The strangeness of The Hairdresser Mysteries is not the everyday oddity of shows like Father Brown. It is described as bananas. Early in the opening episode, viewers visit Valhalla With Chips!, a Viking-themed takeaway where men in horned helmets serve battered sausages in cardboard longships. Lily and Clary discuss a brutal bludgeoning while dancing to Chirpy Chirpy Cheep Cheep.

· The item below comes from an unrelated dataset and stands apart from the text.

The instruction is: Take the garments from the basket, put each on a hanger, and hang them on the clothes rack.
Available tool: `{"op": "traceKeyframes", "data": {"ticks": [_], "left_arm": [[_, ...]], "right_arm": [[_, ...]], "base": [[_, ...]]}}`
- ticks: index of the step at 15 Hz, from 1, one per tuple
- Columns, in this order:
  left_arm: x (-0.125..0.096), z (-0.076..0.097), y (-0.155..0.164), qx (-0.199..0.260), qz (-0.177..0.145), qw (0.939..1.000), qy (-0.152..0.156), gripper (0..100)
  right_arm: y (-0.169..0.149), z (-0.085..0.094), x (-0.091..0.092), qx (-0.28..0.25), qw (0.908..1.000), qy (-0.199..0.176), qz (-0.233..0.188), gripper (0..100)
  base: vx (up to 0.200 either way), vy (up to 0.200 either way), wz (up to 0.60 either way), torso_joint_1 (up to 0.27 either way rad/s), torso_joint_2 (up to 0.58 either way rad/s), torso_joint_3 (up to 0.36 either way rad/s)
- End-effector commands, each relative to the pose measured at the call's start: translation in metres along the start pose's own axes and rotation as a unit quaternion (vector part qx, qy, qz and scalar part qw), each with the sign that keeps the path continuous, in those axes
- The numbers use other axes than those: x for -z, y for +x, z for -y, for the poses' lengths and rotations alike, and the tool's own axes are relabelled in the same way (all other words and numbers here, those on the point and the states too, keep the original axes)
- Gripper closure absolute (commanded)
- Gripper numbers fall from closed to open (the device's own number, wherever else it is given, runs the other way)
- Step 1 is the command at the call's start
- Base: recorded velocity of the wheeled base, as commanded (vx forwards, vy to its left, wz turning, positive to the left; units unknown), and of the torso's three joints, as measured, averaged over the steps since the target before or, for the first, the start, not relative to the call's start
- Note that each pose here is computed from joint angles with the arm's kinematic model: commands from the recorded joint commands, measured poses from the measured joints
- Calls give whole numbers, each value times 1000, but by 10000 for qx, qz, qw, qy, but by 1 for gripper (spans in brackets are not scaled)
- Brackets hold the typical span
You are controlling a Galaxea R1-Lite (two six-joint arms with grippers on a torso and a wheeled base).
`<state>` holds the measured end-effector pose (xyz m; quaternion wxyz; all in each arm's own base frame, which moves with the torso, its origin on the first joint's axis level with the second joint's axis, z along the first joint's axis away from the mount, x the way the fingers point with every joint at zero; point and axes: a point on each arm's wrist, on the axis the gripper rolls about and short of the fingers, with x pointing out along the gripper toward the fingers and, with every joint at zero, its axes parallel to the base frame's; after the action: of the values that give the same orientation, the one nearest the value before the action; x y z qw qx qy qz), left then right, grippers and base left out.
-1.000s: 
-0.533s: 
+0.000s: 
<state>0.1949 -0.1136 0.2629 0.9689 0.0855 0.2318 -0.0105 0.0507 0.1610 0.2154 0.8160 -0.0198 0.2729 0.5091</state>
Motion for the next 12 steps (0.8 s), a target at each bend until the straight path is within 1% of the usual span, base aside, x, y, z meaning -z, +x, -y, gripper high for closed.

The mood is harrowingly relentless cheer. Even by cosy crime standards, the show is an unyielding slab of snuggle, like being body-slammed by a Womble. Each episode ends with a singalong to 70s hits like Sister Sledge's We Are Family or T-Rex's I Love to Boogie. Even the murderers are essentially good eggs, expressing remorse over tea.

Brilliant and Awful: A Brawful Delight

The Hairdresser Mysteries is both brilliant and awful, or brawful. It features iced buns, cheap wigs, influencers thrown from minstrels' galleries, and vicars everywhere. One character says, 'Sorry I'm late, I was worming my whippets.' The discovery of a corpse in a belfry is met with 'Bloomin' 'eck!' Guy Henry appears as a twitchy antiques dealer with a magnificent false moustache.

According to the review, the show has effectively placed a whoopee cushion under sanity's buttocks. The series aired on BBC One and is available on iPlayer.